To find the deflection k in inches, of a round steel shaft of diameter d, under a uniformly distributed load in lb. w, and supported by bearings, the centres of which are l feet apart (k = w l³
78,000d⁴).

Modifying the form of this expression slightly, we proceed as follows:—Set d on C to l on D, and bring the cursor to the same number on B that is found on D under the index of C. Bring d on B to cursor, cursor to w on B, 78,800 on B to cursor, and read deflection on A over index of B.

Ex.—Find the deflection in inches of a round steel shaft 3½in. diameter, carrying a uniformly distributed load of 3200 lb., the distance apart of the centres of support being 9 ft.
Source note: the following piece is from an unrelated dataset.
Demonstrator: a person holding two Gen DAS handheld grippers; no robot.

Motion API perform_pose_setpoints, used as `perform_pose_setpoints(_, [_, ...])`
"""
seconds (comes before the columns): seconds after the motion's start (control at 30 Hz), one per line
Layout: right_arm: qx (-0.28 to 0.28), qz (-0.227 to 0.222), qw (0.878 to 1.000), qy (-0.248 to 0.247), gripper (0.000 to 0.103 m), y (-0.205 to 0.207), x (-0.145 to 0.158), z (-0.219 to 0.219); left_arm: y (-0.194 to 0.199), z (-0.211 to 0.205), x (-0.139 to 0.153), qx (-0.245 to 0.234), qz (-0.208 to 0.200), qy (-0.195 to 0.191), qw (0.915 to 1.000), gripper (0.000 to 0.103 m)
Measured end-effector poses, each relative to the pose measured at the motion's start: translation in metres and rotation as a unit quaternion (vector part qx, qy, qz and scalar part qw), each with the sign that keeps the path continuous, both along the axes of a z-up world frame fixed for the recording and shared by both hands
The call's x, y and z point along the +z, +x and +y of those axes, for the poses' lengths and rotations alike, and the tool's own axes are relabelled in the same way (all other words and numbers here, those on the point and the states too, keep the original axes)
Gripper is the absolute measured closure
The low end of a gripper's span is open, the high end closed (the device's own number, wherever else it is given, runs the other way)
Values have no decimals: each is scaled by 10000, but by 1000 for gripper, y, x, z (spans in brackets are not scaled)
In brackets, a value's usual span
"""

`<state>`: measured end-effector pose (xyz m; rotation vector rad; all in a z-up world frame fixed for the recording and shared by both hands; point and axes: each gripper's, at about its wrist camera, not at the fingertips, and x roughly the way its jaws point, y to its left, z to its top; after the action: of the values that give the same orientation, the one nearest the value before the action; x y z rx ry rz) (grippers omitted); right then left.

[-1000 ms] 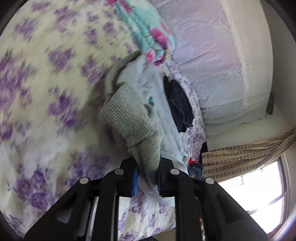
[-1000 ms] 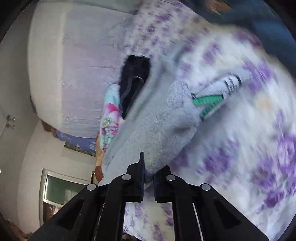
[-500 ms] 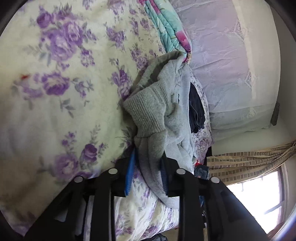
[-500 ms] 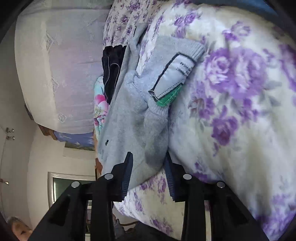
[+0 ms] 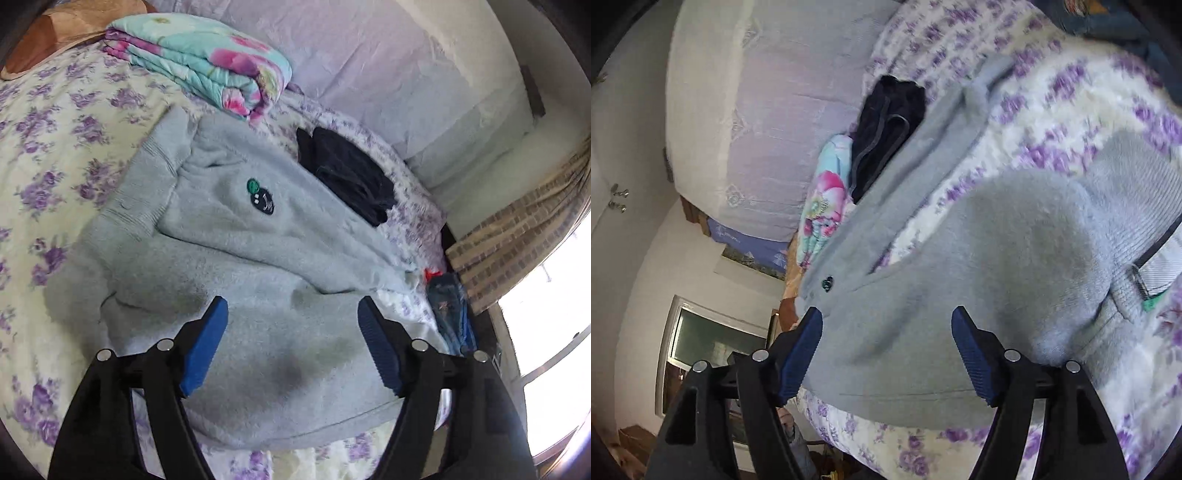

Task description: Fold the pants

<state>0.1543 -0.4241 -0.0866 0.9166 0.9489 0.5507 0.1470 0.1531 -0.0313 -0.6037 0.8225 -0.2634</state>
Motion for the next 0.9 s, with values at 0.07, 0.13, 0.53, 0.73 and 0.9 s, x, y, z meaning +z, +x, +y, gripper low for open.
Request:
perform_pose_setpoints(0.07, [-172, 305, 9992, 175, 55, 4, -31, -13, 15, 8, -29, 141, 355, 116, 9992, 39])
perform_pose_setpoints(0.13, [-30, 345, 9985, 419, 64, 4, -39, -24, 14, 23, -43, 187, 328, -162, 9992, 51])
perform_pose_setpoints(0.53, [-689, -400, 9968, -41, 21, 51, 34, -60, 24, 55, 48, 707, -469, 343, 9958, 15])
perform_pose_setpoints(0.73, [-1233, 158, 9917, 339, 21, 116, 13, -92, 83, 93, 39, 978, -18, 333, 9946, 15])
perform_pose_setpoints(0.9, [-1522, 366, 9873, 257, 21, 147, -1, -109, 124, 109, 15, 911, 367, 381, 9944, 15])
Set 3·5 on C to 9 on D, and read 2·57 on D, under the L.H. index of C. Set cursor to 2·57 on B, and bring 3·5 on B to cursor, cursor to 3200 on B, 78,000 on B to cursor, and over L.H. index of B read 0·199 in., the required deflection on A.

To find the diameter of a shaft subject to twisting only, given the twisting moment in inch-lb. and the allowable stress in lb. per square inch.

Set the stress in lb. per square inch on B to the twisting moment in inch-lb. on A, and bring cursor to 5·1 on B. Then move the slide until the same number is found on B under the cursor that is simultaneously found on D under the index of C.

Ex.—A steel shaft is subjected to a twisting moment of 2,700,000 inch-lb. Determine the diameter if the allowable stress is taken at 9000 lb. per square inch.